Exercise brief: Among the records below, find the lines containing "image" and state only how many there are.

Source data:
■ ■ ■ ■ ■ ■ ■

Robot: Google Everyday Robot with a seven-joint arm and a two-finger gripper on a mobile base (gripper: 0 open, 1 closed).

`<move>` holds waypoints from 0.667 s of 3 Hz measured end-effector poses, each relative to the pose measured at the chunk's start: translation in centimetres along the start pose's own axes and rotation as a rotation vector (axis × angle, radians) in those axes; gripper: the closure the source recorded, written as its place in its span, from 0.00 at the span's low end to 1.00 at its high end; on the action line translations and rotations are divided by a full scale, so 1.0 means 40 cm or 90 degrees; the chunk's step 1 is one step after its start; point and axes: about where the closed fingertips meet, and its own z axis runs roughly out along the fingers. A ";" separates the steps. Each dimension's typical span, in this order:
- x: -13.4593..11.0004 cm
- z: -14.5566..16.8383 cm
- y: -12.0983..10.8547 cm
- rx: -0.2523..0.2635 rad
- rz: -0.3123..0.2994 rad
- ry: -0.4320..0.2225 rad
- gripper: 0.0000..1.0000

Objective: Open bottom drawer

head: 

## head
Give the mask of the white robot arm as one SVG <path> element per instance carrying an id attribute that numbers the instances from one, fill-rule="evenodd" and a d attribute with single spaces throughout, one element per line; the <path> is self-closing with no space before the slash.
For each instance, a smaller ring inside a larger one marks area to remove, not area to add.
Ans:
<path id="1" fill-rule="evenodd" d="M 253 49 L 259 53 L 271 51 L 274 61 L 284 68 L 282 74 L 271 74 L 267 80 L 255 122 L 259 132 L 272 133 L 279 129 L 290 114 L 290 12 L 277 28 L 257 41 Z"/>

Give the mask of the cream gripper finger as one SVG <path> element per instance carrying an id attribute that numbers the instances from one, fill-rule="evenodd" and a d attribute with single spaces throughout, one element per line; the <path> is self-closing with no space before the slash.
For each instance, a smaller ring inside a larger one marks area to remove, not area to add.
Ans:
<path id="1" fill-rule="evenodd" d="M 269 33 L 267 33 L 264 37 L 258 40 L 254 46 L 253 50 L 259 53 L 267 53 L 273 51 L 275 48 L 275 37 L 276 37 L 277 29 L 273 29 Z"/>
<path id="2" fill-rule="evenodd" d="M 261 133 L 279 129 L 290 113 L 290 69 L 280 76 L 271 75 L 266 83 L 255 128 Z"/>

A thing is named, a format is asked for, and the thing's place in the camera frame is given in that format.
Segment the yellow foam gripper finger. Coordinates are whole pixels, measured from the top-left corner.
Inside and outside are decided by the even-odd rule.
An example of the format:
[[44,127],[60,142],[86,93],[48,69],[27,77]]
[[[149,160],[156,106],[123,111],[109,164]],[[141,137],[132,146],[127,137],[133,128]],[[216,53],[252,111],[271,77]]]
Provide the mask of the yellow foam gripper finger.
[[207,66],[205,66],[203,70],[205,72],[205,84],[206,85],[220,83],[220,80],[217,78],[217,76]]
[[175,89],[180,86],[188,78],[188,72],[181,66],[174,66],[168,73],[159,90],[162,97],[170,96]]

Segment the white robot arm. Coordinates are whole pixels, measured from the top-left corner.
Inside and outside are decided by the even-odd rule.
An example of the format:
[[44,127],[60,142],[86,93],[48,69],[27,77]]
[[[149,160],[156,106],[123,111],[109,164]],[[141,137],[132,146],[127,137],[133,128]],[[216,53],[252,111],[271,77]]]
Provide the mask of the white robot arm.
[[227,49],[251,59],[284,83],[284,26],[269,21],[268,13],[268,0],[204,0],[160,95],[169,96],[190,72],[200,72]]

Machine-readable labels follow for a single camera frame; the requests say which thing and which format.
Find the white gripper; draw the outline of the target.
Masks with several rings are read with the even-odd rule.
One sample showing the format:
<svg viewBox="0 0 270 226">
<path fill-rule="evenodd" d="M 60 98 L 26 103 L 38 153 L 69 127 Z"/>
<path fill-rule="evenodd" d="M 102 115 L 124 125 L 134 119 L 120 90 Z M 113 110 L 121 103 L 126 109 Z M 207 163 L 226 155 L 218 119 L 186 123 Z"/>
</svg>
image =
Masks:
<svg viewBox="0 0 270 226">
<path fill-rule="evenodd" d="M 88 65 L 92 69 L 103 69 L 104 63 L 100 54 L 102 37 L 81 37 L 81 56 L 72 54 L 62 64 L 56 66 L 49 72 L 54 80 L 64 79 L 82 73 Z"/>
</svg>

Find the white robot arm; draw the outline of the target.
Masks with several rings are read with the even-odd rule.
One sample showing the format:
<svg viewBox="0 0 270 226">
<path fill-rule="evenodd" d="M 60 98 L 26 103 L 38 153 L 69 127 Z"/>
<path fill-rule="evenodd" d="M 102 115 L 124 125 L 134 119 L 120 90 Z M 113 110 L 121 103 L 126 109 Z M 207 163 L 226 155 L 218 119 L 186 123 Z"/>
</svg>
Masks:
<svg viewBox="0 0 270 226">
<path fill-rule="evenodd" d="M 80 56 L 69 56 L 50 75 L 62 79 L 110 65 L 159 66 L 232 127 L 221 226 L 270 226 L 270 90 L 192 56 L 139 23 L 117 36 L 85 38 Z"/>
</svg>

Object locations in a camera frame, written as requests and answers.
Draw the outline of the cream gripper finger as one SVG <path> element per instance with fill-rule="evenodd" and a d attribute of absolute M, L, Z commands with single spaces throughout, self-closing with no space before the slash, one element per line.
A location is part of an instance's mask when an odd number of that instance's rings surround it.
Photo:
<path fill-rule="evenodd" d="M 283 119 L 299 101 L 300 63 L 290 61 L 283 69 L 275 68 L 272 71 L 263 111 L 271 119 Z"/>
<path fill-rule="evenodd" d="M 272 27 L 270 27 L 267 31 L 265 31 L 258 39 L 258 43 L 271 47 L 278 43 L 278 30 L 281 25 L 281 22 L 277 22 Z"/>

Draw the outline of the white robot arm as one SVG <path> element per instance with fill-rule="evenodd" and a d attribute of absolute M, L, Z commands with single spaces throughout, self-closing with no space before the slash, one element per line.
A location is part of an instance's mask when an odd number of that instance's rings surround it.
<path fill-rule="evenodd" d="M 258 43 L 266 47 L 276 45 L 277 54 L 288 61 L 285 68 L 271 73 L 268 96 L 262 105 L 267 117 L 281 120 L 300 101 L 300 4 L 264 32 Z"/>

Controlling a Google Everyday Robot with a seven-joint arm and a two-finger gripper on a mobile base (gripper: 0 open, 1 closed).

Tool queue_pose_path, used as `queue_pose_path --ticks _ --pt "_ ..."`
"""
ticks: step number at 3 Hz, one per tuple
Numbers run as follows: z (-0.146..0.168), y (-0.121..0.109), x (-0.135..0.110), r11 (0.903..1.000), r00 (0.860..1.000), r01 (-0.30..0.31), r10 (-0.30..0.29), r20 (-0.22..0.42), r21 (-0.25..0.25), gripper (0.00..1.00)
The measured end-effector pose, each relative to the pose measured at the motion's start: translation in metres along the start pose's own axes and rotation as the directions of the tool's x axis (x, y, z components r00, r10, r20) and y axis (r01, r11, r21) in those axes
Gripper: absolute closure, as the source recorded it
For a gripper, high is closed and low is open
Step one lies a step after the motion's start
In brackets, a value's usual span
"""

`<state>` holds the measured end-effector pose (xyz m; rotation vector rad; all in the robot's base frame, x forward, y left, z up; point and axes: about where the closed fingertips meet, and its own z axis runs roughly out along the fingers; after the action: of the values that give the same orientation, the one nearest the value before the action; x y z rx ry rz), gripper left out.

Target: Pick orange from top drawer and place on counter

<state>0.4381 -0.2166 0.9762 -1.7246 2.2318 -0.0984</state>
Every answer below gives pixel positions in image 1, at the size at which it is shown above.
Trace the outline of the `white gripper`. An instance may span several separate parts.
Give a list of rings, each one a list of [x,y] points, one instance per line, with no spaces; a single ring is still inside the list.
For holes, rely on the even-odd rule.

■ ■ ■ ■ ■ ■ ■

Response for this exercise: 2